The following numbered clauses describe additional, specific embodiments of the disclosure:

- Clause 1. A computer-implemented method, comprising: receiving, at a primary client associated with a primary server, a request to interact with an object hosted by a secondary server independent of the primary server; initializing, by the primary client, an embedded component associated with the secondary server that is embedded in the primary client; and passing, by the primary client, a content identifier of the object to the embedded component, the embedded component configured to: request the secondary server to provide the object based on the content identifier; receive the object from the secondary server; and render the object for display in the primary client.
- Clause 2. A method according to clause 1, wherein the embedded component is configured to receive the object from the secondary server if a user of the primary client has permission to interact with the object
- Clause 3. A method according to clause 1 or clause 2, wherein receiving the request to interact with the object hosted by the secondary server comprises a request to view a page hosted by the secondary server, and wherein the embedded component is an embedded viewer.
- Clause 4. A method according to clause 1 or clause 2, wherein receiving the request to interact with the object hosted by the secondary server comprises a request to edit a page hosted by the secondary server, and wherein the embedded component is an embedded editor.
- Clause 5. A method according to clause 4, wherein the embedded editor is configured to establish a connection with an editor service independent of the primary server and display an edit page interface on the primary client.
- Clause 6. A method according to claim 5, wherein the embedded editor is further configured to: maintain the connection with the editor service; receive changes to the displayed page; communicate the received changes to the editor service; receive request to save changes; and communicate the request to the editor service, which is configured to save the changes to the page in a data store maintained by the secondary server.
- Clause 7. A method of clause 1, wherein receiving the request to interact with the object hosted by the secondary server comprises receiving a page create request to create a new page to be hosted by the secondary server, and wherein the embedded component is an embedded editor.

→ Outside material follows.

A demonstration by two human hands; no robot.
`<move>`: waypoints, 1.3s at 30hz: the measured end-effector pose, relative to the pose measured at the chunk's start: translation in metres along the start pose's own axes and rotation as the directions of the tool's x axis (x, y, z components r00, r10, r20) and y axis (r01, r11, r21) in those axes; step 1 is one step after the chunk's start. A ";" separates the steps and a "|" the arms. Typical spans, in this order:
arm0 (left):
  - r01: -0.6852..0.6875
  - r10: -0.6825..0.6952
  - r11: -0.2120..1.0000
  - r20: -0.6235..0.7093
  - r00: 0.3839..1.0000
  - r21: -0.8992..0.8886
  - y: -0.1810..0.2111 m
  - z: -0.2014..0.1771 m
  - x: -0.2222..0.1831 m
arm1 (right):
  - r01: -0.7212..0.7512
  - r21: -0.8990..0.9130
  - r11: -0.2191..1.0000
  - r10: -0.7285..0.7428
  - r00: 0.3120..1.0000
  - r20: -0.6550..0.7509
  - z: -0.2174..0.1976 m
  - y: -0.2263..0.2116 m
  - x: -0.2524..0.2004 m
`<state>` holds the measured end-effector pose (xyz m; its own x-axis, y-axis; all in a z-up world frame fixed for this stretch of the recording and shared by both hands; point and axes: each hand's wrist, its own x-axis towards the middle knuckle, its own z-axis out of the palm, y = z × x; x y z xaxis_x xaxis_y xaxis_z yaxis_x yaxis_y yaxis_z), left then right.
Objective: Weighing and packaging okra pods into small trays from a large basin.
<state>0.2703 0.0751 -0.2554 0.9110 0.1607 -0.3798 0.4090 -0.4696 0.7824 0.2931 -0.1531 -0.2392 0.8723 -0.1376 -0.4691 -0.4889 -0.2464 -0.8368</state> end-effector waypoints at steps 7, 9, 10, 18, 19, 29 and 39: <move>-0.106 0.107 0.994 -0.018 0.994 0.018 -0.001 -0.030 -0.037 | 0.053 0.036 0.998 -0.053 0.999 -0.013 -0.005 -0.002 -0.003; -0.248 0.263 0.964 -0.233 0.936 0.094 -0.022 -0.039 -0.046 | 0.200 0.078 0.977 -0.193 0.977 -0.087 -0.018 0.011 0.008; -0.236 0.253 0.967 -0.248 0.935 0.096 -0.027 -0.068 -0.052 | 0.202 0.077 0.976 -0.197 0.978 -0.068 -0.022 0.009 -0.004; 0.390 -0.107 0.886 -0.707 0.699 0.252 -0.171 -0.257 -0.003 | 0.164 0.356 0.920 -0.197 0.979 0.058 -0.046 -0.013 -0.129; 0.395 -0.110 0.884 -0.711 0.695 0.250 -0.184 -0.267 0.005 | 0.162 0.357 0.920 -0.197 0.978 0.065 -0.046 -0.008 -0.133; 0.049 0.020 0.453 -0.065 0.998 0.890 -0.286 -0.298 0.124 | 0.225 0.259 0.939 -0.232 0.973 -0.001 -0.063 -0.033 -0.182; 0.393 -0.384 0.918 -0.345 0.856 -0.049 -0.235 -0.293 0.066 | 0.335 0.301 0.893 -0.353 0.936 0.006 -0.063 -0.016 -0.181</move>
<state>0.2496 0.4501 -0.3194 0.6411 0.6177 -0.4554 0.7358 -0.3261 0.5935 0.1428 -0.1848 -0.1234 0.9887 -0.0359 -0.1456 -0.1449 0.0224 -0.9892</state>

- Clause 8. A method of claim 7, further comprising: communicating, by the primary client, the page create request to the secondary server; and receiving, from the secondary server, a content identifier associated with the new page and a draft identifier associated with the new page.
- Clause 9. A method of clause 8, further comprising: passing, by the primary client, the draft identifier along with the content identifier to the embedded editor.

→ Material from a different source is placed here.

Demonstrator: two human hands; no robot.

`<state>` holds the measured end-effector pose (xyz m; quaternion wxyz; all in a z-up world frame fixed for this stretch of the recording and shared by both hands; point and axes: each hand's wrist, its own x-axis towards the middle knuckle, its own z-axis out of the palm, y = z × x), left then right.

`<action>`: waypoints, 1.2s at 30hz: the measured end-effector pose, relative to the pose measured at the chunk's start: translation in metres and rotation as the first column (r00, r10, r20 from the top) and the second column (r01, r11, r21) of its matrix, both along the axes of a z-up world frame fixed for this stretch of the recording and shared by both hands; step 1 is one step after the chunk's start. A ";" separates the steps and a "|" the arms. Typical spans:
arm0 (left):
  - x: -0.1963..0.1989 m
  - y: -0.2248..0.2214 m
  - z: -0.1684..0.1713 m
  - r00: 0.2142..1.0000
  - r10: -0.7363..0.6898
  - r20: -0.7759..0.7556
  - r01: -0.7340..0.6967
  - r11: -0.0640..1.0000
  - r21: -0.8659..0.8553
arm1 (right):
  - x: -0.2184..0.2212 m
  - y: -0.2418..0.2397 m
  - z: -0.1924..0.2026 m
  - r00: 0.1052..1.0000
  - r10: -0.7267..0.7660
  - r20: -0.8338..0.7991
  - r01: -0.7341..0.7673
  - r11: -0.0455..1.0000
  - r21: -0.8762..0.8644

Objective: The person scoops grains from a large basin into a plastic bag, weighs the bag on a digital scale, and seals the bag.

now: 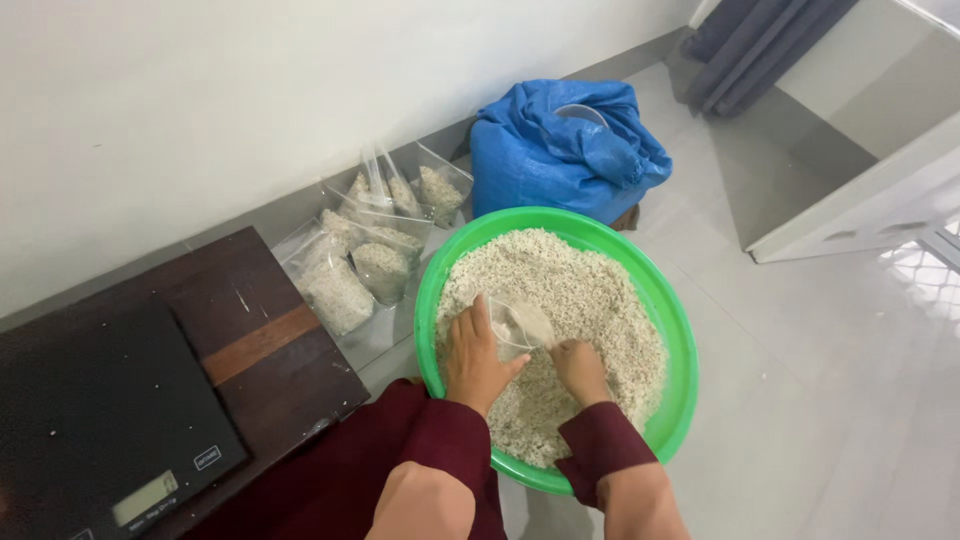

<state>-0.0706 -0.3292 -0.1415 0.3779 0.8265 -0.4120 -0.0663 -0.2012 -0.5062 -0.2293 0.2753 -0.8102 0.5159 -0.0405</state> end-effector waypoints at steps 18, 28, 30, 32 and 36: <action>-0.001 0.003 0.008 0.997 0.016 0.079 -0.020 0.999 0.048 | 0.006 0.009 0.054 0.989 -0.142 -0.033 0.124 0.940 -0.319; -0.001 0.007 0.011 0.999 -0.039 0.014 0.038 0.998 0.045 | -0.016 0.072 0.142 0.937 -0.087 0.337 0.192 0.937 -0.292; 0.000 0.006 0.012 0.999 -0.046 0.024 0.044 0.996 0.077 | -0.021 0.080 0.153 0.952 -0.011 0.306 0.126 0.924 -0.360; 0.000 0.006 0.011 0.998 -0.056 0.006 0.056 0.995 0.081 | -0.028 0.072 0.132 0.957 0.034 0.289 0.118 0.862 -0.492; 0.000 -0.007 -0.023 0.980 0.014 0.200 -0.023 0.999 0.044 | -0.032 0.083 0.126 0.983 0.076 0.165 0.060 0.721 -0.690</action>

- Clause 10. The method of claim 9, wherein the embedded editor is configured to: request the secondary server to set permissions for the new page; establish a connection with an editor service independent of the primary server and display an edit page interface on the primary client; receive changes on the edit page interface; communicate the received changes to the editor service; receive a request to save the changes; and communicate the request to the editor service, which is configured to save the changes to the page in a data store maintained by the secondary server.
- Clause 11. A system comprising: a processor; a non-transitory computer-readable memory storing instructions which, when executed by the processor, cause the system to perform a method according to any one of clauses 1 to 10.
- Clause 12. Non-transitory storage storing instructions executable by a processor to cause the processor to perform a method according to any one of clauses 1 to 10.

In the foregoing specification, embodiments of the invention have been described with reference to numerous specific details that may vary from implementation to implementation. Thus, the sole and exclusive indicator of what is the invention, and is intended by the applicants to be the invention, is the set of claims that issue from this application, in the specific form in which such claims issue, including any subsequent correction. Any definitions expressly set forth herein for terms contained in such claims shall govern the meaning of such terms as used in the claims. Hence, no limitation, element, property, feature, advantage or attribute that is not expressly recited in a claim should limit the scope of such claim in any way. The specification and drawings are, accordingly, to be regarded in an illustrative rather than a restrictive sense.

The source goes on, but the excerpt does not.